There’s a knock at the door. Commissioner Belinda Dixon assured me she would come tonight to satisfy her most out-of-the-ordinary appetites, though I rather fear she won’t arrive in time to save me from the end. A pity. I’d have liked to enjoy the electric thrills of the flesh for one last time. After all, the moment of desire is when a human being simmers most intensely, to the point of feeling immortal, but that’s impossible now, all that’s possible is a return to the inhospitable chaos of our departure point, which is where we come back to in the end.
In my lifetime I have known many bastards and wished a bad end on none, but perhaps you are one of the few I feel heartfelt gratitude toward; you’ve whiled away your time nosing around in my existence, recreating my world in your fantasy, gleaning from my sentences touches of reality not too distant from your own, even possessing the integrity to reach this crossroads in the fable where, by dint of peculiar arrangements you and I can’t fathom, everything will now be consummated.

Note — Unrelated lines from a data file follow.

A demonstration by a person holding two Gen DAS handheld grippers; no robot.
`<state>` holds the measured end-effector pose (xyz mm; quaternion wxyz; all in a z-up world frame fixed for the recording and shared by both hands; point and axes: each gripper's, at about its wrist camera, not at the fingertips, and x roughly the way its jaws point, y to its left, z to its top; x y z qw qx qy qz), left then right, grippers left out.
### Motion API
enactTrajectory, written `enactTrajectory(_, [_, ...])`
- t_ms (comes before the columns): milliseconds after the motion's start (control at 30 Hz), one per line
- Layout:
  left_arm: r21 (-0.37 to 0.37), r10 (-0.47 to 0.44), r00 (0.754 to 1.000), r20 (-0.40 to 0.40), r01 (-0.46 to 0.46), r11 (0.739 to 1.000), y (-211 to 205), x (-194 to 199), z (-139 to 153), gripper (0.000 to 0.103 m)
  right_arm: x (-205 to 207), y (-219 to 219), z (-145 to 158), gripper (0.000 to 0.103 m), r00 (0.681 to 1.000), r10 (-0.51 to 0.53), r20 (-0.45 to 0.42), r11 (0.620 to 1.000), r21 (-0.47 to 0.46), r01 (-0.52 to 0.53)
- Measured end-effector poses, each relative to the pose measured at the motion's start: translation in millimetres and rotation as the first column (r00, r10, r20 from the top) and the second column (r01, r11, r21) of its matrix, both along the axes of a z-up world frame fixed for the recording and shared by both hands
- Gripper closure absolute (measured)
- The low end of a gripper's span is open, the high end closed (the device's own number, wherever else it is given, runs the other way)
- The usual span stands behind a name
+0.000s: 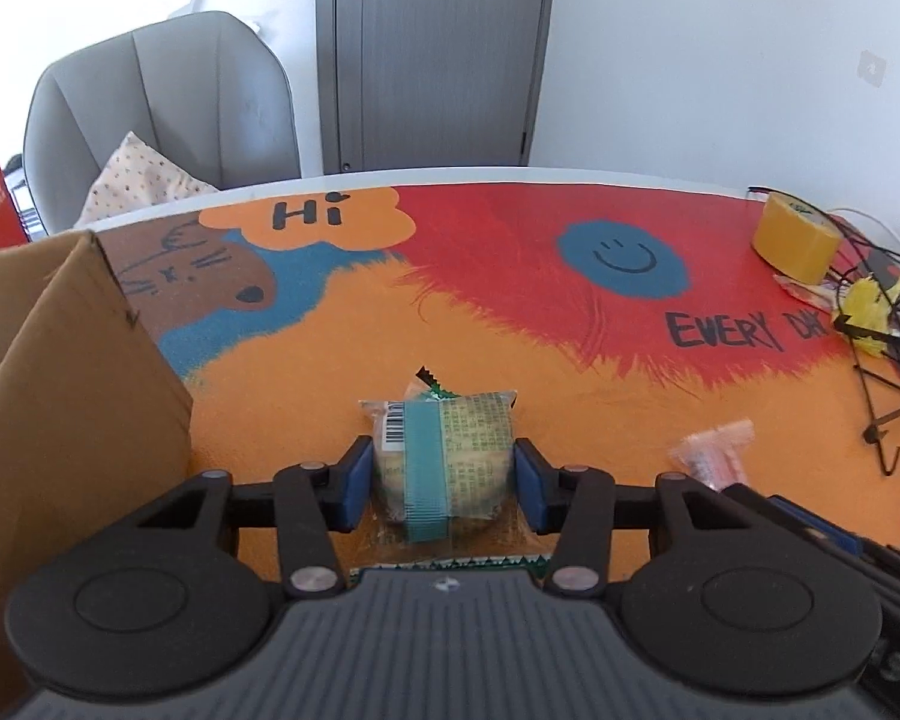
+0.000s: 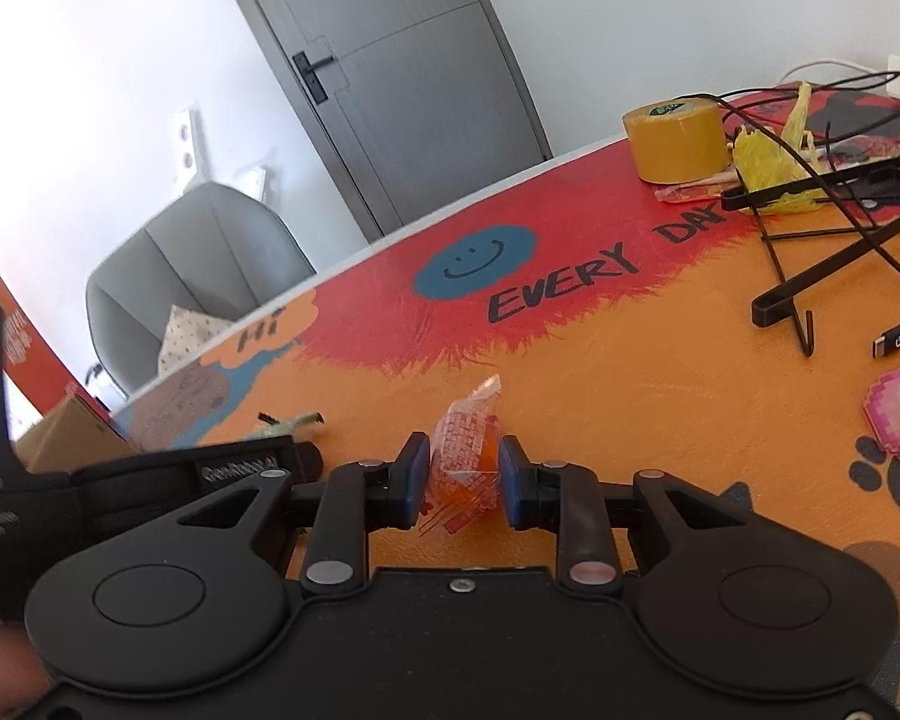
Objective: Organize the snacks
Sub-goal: 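Grasp the green-banded packet with the left gripper while the right gripper grasps the orange candy, then carry the green-banded packet in the left gripper to the box while the right gripper carries the orange candy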
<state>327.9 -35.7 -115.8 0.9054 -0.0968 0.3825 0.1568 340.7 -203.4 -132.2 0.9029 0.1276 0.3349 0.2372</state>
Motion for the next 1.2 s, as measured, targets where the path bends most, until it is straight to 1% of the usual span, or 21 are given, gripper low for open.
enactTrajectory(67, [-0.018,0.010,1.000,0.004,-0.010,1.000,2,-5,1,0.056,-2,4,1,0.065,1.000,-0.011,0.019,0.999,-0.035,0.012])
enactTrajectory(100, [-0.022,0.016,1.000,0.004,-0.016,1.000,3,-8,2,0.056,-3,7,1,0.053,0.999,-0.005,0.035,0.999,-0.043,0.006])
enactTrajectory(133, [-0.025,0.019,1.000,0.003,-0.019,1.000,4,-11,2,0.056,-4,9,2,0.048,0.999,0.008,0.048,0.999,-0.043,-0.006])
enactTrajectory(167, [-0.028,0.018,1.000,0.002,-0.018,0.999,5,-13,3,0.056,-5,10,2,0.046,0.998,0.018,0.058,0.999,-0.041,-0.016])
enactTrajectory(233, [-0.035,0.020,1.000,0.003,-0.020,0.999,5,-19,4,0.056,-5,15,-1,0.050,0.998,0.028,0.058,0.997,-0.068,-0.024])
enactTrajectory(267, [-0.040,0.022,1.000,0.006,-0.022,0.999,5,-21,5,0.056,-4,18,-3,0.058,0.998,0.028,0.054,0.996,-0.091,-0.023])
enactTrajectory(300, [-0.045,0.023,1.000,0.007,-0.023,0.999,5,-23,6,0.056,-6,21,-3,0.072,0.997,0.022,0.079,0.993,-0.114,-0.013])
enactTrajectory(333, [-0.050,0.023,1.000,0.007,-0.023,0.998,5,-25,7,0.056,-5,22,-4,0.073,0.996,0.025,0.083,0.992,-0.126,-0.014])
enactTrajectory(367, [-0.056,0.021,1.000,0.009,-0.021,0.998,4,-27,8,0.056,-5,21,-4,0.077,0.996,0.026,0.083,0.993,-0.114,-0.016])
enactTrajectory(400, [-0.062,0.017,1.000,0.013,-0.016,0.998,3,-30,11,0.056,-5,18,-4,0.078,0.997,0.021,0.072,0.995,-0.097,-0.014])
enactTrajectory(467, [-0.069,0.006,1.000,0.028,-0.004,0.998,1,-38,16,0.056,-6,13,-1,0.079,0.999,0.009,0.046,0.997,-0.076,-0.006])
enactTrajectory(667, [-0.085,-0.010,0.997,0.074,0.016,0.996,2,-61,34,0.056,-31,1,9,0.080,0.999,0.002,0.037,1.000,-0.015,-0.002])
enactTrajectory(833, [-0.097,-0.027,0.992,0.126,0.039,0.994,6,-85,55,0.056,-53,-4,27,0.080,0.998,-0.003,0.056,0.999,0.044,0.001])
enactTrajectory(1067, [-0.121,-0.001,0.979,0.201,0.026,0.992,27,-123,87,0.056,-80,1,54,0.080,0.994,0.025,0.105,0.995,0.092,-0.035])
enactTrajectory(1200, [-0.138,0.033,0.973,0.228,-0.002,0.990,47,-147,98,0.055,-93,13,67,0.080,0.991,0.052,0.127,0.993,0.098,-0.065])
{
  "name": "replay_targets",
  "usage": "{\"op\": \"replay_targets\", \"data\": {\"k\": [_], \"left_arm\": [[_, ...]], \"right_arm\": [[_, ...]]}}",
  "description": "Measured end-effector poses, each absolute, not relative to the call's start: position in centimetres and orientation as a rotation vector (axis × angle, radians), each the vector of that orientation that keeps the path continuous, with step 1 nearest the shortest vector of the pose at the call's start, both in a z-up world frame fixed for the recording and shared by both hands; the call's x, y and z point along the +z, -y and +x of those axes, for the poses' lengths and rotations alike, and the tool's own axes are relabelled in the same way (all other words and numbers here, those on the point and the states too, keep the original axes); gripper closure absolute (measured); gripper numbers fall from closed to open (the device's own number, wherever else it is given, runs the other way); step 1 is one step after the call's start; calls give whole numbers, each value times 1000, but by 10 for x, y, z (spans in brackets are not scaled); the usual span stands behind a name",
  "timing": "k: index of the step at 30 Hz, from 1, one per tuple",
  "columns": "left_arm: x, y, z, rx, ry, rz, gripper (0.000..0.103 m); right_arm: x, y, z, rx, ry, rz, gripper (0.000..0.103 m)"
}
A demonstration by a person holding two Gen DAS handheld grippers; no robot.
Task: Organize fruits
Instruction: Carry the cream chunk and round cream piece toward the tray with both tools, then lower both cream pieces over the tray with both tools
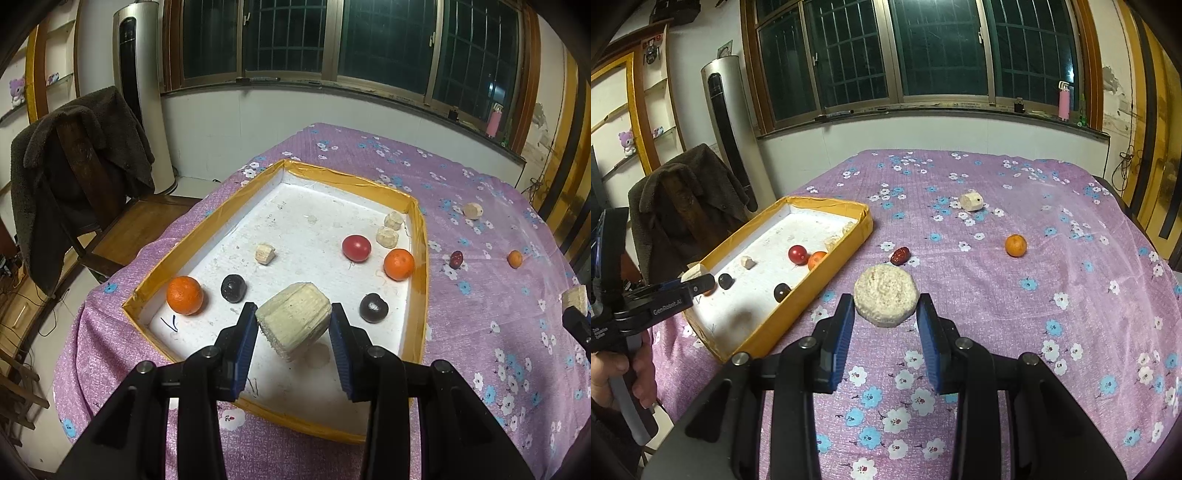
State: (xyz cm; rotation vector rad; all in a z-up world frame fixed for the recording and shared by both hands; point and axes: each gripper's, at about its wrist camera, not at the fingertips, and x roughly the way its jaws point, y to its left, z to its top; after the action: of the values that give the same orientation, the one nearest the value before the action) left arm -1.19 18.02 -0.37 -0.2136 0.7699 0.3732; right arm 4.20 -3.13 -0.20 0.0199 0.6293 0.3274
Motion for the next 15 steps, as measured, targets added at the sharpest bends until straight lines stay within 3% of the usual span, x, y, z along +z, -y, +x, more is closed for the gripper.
{"op": "replay_targets", "data": {"k": [15], "left_arm": [[-9,-198,-7,397,-779,-225,65]], "right_arm": [[10,6,58,358,-618,-12,67]]}}
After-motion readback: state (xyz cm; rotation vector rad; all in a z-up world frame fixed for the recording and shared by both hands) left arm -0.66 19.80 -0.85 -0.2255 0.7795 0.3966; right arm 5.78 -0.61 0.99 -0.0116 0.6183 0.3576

There’s a knock at the door. Leave before it opens. Nobody’s keeping you here, and I’ve no more spiel to spin to detain you any longer. The end moment is often much less horrific than people think, and you’ve had enough of the spectacle by now. The second you leave, my life will have attained its full meaning; what will linger on will be the frugal eternity of words and the curious way feelings are perpetuated across generations.
Nonetheless, two things will remain on my wish list: first, my inability to give little Margarita the bad end a bastard merits, and the knowledge that she’s still dancing around out there somewhere, pickling in her own putrefaction; and secondly, dying without discovering what the hell the tomato masher looks like that Gurruchaga ordered me to fetch the day they took him prisoner on the merciless path to an execution squad. All down to Providence and its guiltily swishing tail.